Une lutte gagnante pour le respect des droits

10 juillet 2017 | Mise à jour le 10 juillet 2017
Par | Photo(s) : Bernard Rondeau / Photo Sociale
Une lutte gagnante pour le respect des droits

20 ouvriers détachés en France de l’entreprise espagnole Criptana se sont mis en grève à l’occasion du rassemblement contre la loi travail 2, organisé aux Invalides par la CGT et Force ouvrière.

Après un mois de grève, une vingtaine de travailleurs roumains, exploités par une entreprise de construction espagnole sur des chantiers publics français, ont obtenu le paiement de leurs arriérés et l'amélioration de leurs conditions de travail conformément au droit français. Une victoire dans laquelle l'intervention de la CGT a été déterminante. Reportage.

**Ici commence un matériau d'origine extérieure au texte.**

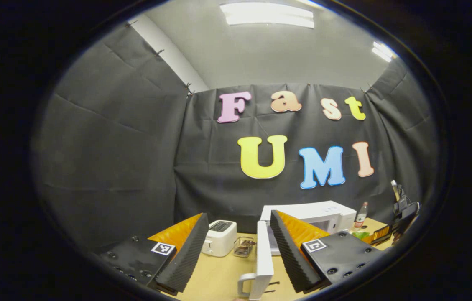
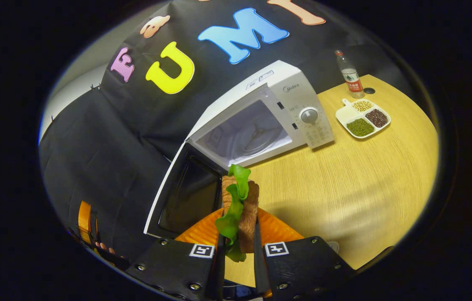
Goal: Open the microwave oven with the left hand, put the food in, and close the microwave oven.
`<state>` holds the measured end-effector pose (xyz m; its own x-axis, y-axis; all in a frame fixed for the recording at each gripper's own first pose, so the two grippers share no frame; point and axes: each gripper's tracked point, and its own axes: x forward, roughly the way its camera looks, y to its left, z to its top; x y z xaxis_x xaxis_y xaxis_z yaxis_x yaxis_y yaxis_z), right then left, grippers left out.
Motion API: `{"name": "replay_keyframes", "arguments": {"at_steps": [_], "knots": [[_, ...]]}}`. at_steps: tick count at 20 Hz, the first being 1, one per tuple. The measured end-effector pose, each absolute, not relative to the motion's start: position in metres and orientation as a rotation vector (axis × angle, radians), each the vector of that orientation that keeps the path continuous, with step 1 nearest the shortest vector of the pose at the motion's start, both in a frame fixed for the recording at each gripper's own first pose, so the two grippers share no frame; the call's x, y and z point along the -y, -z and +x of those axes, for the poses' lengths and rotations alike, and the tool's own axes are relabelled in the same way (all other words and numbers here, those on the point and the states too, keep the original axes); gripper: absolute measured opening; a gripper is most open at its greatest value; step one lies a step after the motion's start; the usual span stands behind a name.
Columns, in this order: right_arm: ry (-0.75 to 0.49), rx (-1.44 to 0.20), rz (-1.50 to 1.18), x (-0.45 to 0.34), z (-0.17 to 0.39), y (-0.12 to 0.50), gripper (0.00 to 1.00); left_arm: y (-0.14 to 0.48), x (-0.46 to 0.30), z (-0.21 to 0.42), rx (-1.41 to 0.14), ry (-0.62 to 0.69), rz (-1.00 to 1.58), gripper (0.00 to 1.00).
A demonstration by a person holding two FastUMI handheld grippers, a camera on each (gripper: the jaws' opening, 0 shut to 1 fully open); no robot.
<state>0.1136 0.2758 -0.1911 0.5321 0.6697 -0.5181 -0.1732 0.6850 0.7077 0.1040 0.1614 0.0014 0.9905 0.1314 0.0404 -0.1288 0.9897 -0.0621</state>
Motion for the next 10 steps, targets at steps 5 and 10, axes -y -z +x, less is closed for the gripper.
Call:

Ils détonnaient presque. Le 28 juin, sur l'esplanade des Invalides, en ce jour symbolique de rentrée parlementaire, la foule des militants CGT et FO acquiesce devant les prises de parole des leaders syndicaux et politiques venus dénoncer la destruction du code du travail programmée par le nouveau président de la République. Mais eux sont plantés là, vissés au gazon, à l'arrière de l'Assemblée. Ils sont une vingtaine de grands gaillards presque mutiques, à faire grappe malgré la pluie derrière leur banderole : « Salariés détachés roumains de Criptana Espagne, en grève avec la CGT » Devant eux, André Fadda, responsable du collectif des travailleurs migrants CGT explique, traduit leurs réponses à certains députés curieux, et à la presse intriguée. « Nous sommes devant un cas de travail illégal. La fédération de la construction et le collectif migrant CGT les organise depuis quatre mois pour réunir les preuves et les protéger d'éventuelles représailles. Ils étaient quatre grévistes au départ, ils sont désormais vingt. Et à peu près le même nombre ont été rapatriés en Espagne en catastrophe dans la nuit, il y a quatre jours, pour dégonfler leur mouvement ».

Conditions de travail indignes

Car ces travailleurs roumains sont dans leur grande majorité des salariés de l'entreprise espagnole Criptana, une PME de la région de Ciudad Real. Ils étaient une petite cinquantaine à travailler en France, sur de grands chantiers de construction publics au premier rang desquels le ministère de la Défense à Balard à Paris, celui de la Justice à Porte de Clichy, ainsi que celui de Engie Axima à Boulogne-sur-mer, celui du Forum des Halles également au coeur de Paris, et pour des hôpitaux comme à Amiens ainsi que des polycliniques, notamment la polyclinique Courlancy de Reims.

C'est là que travaille Marius Maris, 33 ans, l'un des premiers à s'être mis en grève avec trois collègues. Ils installent les systèmes de ventilation et les gaines d'aération qui servent à la climatisation et au chauffage. Et sont corvéables à merci et à moindre coût : des heures travaillées à n'en plus finir – parfois dix heures par jour samedi et dimanche matin compris –, des heures supplémentaires non payées à la pelle, des salaires réglés au lance-pierre, des taux horaires qui varient, des qualifications non reconnues, des contrats qui s'arrêtent et reprennent pour esquiver les obligations imposées par la directive européenne sur le détachement… sans parler de l'absence d'indemnités des paniers repas de déplacement et des conditions de logement, indignes et à leurs frais.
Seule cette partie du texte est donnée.